- [Instructions for the task] Within the entries below, find the portion that opens with the line containing "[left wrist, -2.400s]" and closes with the line containing "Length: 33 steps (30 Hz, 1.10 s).". Retype that portion exactly and only.
•••
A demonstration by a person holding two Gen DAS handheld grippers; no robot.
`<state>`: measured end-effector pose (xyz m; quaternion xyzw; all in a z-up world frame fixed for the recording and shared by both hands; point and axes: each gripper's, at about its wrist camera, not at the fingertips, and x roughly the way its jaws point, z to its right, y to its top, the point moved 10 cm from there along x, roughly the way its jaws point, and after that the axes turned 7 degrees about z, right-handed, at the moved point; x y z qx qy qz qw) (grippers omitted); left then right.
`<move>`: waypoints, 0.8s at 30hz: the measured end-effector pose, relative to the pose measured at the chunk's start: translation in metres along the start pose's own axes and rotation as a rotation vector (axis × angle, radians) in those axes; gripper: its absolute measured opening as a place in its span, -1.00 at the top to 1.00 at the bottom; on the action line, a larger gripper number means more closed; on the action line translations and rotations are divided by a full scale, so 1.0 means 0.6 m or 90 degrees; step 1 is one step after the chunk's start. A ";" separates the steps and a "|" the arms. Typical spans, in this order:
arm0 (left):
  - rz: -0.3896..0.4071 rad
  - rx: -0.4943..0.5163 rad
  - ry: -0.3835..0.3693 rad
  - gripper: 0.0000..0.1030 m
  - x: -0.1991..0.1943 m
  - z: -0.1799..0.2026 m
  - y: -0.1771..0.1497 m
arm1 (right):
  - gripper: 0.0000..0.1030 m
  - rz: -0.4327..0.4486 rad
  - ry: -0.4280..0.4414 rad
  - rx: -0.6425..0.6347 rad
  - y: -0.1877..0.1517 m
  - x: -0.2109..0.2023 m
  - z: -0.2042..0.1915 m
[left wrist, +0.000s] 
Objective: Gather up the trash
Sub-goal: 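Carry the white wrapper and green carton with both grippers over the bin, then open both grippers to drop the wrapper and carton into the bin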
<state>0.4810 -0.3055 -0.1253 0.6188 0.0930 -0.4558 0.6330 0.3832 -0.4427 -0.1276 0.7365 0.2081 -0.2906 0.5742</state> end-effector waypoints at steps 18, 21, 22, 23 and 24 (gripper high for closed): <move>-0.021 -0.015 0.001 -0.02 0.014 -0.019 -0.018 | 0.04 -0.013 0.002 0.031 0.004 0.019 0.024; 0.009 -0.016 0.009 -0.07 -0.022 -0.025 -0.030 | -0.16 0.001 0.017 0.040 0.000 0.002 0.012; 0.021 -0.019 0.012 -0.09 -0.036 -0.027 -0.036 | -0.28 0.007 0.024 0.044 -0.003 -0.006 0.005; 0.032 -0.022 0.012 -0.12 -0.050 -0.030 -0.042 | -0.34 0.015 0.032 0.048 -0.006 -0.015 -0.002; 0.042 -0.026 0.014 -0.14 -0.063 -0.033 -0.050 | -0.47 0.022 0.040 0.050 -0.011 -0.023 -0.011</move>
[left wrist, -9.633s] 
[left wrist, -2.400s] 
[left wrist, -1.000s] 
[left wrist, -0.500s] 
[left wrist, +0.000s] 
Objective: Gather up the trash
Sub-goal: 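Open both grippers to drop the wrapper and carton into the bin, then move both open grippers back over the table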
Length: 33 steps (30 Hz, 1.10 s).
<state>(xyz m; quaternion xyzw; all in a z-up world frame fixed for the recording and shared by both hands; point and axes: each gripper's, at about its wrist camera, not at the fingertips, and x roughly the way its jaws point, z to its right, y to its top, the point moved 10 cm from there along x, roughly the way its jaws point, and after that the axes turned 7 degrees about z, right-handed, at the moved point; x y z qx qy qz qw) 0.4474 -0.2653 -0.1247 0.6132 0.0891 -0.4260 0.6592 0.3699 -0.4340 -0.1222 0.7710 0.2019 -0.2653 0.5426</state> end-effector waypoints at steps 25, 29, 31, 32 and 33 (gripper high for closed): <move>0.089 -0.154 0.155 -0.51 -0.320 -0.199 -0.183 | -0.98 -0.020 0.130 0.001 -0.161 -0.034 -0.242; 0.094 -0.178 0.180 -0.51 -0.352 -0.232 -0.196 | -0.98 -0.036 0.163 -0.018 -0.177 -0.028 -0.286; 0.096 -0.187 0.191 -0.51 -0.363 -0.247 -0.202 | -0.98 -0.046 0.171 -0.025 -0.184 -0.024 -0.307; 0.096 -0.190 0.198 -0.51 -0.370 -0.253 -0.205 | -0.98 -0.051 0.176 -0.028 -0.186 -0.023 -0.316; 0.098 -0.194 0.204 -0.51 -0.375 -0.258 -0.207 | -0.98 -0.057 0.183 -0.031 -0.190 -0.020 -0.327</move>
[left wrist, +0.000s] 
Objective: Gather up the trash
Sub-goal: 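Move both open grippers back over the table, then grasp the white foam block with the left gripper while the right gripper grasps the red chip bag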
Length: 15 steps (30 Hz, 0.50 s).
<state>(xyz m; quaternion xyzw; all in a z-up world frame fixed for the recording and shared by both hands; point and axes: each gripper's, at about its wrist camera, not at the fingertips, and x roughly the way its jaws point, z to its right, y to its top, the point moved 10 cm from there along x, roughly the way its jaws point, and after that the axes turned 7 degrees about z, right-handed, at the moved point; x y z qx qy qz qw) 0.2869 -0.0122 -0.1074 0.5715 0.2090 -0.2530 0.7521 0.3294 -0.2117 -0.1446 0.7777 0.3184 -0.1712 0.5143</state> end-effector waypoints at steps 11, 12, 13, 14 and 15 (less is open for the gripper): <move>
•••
- [Task response]
[left wrist, -2.400s] 
[left wrist, -1.000s] 
[left wrist, -0.500s] 
[left wrist, +0.000s] 
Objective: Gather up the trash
Sub-goal: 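Open both grippers to drop the wrapper and carton into the bin, then move both open grippers back over the table
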Length: 33 steps (30 Hz, 1.10 s).

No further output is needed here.